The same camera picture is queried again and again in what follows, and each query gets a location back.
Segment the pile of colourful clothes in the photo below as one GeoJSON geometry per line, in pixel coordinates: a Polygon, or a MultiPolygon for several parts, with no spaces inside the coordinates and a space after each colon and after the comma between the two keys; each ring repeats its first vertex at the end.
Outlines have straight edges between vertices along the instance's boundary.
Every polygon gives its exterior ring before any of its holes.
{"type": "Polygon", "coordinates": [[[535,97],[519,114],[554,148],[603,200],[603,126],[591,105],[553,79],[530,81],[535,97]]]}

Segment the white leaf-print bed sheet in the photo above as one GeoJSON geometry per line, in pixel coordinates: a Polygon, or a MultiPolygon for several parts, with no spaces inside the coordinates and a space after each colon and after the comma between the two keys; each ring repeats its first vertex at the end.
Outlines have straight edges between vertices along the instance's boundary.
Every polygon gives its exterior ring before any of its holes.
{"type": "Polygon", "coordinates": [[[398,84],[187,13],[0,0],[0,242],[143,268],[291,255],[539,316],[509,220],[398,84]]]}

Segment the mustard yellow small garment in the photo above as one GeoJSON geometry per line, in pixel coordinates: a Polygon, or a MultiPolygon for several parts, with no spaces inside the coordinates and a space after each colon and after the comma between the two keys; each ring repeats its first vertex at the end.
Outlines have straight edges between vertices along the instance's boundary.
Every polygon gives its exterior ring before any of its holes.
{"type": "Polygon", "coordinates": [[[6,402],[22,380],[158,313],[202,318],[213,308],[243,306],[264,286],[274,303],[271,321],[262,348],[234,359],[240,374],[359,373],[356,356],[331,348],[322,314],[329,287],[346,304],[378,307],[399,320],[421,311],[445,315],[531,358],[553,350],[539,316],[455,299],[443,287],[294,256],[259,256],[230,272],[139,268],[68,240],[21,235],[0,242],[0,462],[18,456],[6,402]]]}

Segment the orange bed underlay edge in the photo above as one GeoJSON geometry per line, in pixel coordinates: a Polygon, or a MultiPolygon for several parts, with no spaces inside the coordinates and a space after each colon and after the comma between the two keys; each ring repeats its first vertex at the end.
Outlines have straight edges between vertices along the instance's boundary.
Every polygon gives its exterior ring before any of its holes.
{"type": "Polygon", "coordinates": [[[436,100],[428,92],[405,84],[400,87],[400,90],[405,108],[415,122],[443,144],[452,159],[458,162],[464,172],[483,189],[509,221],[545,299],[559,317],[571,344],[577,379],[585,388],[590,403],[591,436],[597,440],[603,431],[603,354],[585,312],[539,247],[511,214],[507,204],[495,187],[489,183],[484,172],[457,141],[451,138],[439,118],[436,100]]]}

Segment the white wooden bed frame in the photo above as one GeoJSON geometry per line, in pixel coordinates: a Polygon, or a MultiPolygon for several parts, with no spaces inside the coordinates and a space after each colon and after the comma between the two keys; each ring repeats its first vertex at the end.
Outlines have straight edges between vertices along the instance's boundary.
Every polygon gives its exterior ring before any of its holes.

━━━━━━━━━━

▸ TRY IT: Word for word, restate the material above.

▸ EXERCISE ANSWER:
The same camera picture is queried again and again in what follows, and each query gets a location back.
Segment the pile of colourful clothes in the photo below as one GeoJSON geometry per line, in pixel coordinates: a Polygon, or a MultiPolygon for several parts, with no spaces inside the coordinates and a space after each colon and after the comma between the two keys; each ring repeats its first vertex at the end.
Outlines have straight edges between vertices along the instance's boundary.
Every polygon gives its exterior ring before any of its holes.
{"type": "Polygon", "coordinates": [[[535,97],[519,114],[554,148],[603,200],[603,126],[591,105],[553,79],[530,81],[535,97]]]}

Segment the white leaf-print bed sheet in the photo above as one GeoJSON geometry per line, in pixel coordinates: a Polygon, or a MultiPolygon for several parts, with no spaces inside the coordinates and a space after each colon and after the comma between the two keys; each ring repeats its first vertex at the end.
Outlines have straight edges between vertices along the instance's boundary.
Every polygon gives its exterior ring before any of its holes.
{"type": "Polygon", "coordinates": [[[398,84],[187,13],[0,0],[0,242],[143,268],[291,255],[539,316],[509,220],[398,84]]]}

Segment the mustard yellow small garment in the photo above as one GeoJSON geometry per line, in pixel coordinates: a Polygon, or a MultiPolygon for several parts, with no spaces inside the coordinates and a space after each colon and after the comma between the two keys; each ring repeats its first vertex at the end.
Outlines have straight edges between vertices along the instance's boundary.
Every polygon gives its exterior ring before any of its holes.
{"type": "Polygon", "coordinates": [[[6,402],[22,380],[158,313],[202,318],[213,308],[243,306],[264,286],[274,303],[271,321],[262,348],[234,359],[240,374],[359,373],[356,356],[331,348],[322,314],[329,287],[346,304],[378,307],[399,320],[421,311],[445,315],[531,358],[553,350],[539,316],[455,299],[443,287],[294,256],[259,256],[230,272],[139,268],[68,240],[21,235],[0,242],[0,462],[18,456],[6,402]]]}

Segment the orange bed underlay edge in the photo above as one GeoJSON geometry per line, in pixel coordinates: a Polygon, or a MultiPolygon for several parts, with no spaces inside the coordinates and a space after each colon and after the comma between the two keys; each ring repeats its first vertex at the end.
Outlines have straight edges between vertices along the instance's boundary.
Every polygon gives its exterior ring before any of its holes.
{"type": "Polygon", "coordinates": [[[436,100],[428,92],[405,84],[400,87],[400,90],[405,108],[415,122],[443,144],[452,159],[458,162],[464,172],[483,189],[509,221],[545,299],[559,317],[571,344],[577,379],[585,388],[590,403],[591,436],[597,440],[603,431],[603,354],[585,312],[539,247],[511,214],[507,204],[495,187],[489,183],[484,172],[457,141],[451,138],[439,118],[436,100]]]}

Segment the white wooden bed frame in the photo above as one GeoJSON geometry per line, in pixel coordinates: a Polygon, or a MultiPolygon for several parts, with no spaces inside the coordinates and a space after each colon and after the comma between the two keys; each ring repeats its first vertex at the end.
Outlines have straight edges between vertices along the instance's boundary.
Every polygon gives its exterior ring before any of its holes.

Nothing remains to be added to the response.